Collection entries
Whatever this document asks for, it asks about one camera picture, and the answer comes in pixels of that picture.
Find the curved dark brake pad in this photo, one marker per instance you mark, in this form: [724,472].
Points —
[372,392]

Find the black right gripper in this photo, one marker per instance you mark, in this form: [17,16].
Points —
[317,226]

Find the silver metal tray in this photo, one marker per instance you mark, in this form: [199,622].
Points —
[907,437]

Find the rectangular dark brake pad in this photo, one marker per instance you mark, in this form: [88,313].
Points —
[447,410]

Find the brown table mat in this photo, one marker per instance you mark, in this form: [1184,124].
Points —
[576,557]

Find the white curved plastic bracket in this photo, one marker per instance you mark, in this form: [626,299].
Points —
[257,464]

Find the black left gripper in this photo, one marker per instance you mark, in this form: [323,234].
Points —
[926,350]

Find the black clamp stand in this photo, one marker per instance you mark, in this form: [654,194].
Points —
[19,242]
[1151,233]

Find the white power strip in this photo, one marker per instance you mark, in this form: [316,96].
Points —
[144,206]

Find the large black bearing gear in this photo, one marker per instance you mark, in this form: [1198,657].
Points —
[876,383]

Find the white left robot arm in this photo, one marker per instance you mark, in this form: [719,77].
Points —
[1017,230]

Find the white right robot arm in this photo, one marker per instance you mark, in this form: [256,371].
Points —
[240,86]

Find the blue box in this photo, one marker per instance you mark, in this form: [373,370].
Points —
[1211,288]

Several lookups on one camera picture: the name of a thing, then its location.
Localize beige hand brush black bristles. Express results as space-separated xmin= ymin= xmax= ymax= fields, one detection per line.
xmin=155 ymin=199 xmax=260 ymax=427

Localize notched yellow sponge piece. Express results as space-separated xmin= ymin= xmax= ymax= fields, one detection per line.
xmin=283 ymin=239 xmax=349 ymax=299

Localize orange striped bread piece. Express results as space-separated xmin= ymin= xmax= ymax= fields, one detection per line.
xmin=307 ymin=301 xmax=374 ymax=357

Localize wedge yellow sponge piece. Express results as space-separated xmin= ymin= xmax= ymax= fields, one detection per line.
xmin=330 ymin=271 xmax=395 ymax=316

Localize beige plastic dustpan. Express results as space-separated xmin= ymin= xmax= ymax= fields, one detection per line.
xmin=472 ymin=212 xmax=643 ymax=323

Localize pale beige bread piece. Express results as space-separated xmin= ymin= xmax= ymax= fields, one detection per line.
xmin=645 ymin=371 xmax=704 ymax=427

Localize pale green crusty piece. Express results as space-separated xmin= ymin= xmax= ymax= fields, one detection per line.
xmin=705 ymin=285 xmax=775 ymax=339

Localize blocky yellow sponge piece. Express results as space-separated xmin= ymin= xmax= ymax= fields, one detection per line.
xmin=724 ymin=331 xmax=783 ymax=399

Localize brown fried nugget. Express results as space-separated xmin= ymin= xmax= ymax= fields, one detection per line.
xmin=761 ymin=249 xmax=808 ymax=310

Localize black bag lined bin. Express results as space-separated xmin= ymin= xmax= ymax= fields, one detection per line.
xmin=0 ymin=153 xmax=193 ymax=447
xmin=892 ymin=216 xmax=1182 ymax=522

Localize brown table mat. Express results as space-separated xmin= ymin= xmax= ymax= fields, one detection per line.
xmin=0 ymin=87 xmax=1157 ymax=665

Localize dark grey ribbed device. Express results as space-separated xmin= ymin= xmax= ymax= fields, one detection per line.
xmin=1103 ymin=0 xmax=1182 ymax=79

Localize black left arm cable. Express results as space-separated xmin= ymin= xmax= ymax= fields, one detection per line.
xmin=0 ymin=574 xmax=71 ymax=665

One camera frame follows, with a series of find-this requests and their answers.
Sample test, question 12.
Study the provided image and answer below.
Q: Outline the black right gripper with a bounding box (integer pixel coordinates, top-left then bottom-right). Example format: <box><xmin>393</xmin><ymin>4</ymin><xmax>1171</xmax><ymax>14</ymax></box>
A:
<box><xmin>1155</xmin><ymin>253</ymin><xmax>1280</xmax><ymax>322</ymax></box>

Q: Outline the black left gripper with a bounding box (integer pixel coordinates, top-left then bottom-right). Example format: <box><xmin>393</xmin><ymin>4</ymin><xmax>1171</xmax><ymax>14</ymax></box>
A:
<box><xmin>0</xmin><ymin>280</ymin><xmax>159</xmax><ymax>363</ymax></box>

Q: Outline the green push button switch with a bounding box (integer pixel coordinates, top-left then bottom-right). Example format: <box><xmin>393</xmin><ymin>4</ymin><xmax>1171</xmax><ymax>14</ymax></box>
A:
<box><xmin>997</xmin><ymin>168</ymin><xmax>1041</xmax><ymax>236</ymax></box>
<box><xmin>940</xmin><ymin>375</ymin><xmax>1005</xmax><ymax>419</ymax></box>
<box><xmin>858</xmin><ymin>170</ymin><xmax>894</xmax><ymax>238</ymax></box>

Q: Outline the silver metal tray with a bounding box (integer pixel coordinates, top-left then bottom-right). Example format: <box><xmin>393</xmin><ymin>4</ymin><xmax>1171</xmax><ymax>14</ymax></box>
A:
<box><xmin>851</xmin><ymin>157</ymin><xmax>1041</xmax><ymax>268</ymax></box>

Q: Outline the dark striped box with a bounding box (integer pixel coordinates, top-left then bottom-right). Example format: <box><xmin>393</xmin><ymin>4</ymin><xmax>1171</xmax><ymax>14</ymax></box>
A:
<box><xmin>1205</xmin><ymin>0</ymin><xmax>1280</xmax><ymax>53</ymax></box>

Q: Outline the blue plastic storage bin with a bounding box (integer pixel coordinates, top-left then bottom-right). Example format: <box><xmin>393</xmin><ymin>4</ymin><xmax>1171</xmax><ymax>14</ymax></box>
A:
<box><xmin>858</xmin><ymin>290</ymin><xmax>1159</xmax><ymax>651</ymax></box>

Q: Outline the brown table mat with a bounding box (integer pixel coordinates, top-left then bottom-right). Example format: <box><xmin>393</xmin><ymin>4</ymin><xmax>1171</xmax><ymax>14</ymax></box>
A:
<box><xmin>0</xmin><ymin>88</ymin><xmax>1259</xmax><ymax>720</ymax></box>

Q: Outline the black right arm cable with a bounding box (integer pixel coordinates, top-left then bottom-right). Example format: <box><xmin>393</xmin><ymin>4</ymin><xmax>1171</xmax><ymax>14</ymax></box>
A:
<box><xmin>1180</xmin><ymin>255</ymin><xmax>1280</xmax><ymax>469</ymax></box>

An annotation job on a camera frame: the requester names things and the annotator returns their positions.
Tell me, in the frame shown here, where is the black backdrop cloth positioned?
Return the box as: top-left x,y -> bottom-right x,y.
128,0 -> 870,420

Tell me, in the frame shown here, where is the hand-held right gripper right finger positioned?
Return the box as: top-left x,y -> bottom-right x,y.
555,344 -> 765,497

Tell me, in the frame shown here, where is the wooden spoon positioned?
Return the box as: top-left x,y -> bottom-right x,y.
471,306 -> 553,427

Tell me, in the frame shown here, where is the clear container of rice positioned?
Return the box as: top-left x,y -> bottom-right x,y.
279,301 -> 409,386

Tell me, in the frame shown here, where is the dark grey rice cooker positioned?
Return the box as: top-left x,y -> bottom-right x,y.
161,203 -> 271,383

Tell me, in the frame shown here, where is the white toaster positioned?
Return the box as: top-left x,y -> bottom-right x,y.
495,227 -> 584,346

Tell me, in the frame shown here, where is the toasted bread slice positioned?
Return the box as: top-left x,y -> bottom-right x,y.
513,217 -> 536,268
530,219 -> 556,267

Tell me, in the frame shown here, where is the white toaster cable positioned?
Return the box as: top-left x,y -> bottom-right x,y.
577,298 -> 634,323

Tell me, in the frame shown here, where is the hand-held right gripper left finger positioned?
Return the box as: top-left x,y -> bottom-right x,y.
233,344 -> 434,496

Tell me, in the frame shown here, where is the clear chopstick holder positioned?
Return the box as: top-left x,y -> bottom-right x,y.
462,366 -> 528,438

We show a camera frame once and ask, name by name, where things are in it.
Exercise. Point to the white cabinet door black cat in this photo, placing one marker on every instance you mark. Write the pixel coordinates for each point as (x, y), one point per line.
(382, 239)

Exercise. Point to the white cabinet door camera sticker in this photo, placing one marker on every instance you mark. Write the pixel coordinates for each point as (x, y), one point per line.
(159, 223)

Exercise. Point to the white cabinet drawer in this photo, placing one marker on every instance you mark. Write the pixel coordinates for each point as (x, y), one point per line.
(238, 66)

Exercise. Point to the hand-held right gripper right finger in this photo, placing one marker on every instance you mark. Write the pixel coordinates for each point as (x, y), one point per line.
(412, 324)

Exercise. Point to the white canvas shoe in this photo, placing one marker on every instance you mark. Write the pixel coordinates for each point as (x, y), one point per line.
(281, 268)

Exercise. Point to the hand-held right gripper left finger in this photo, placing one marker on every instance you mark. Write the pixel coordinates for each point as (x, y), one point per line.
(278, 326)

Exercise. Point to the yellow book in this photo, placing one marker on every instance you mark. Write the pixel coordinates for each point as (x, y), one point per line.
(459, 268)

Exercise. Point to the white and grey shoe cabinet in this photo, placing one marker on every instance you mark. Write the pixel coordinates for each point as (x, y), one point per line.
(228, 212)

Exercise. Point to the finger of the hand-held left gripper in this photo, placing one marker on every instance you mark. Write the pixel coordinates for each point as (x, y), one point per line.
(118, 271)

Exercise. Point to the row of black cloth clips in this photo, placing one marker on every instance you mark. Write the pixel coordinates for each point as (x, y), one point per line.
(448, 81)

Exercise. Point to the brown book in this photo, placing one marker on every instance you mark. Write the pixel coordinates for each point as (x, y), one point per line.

» DIRECTIONS
The answer should be one number, namely how many lines of the entries above include the string "curved".

» EXERCISE RESULT
2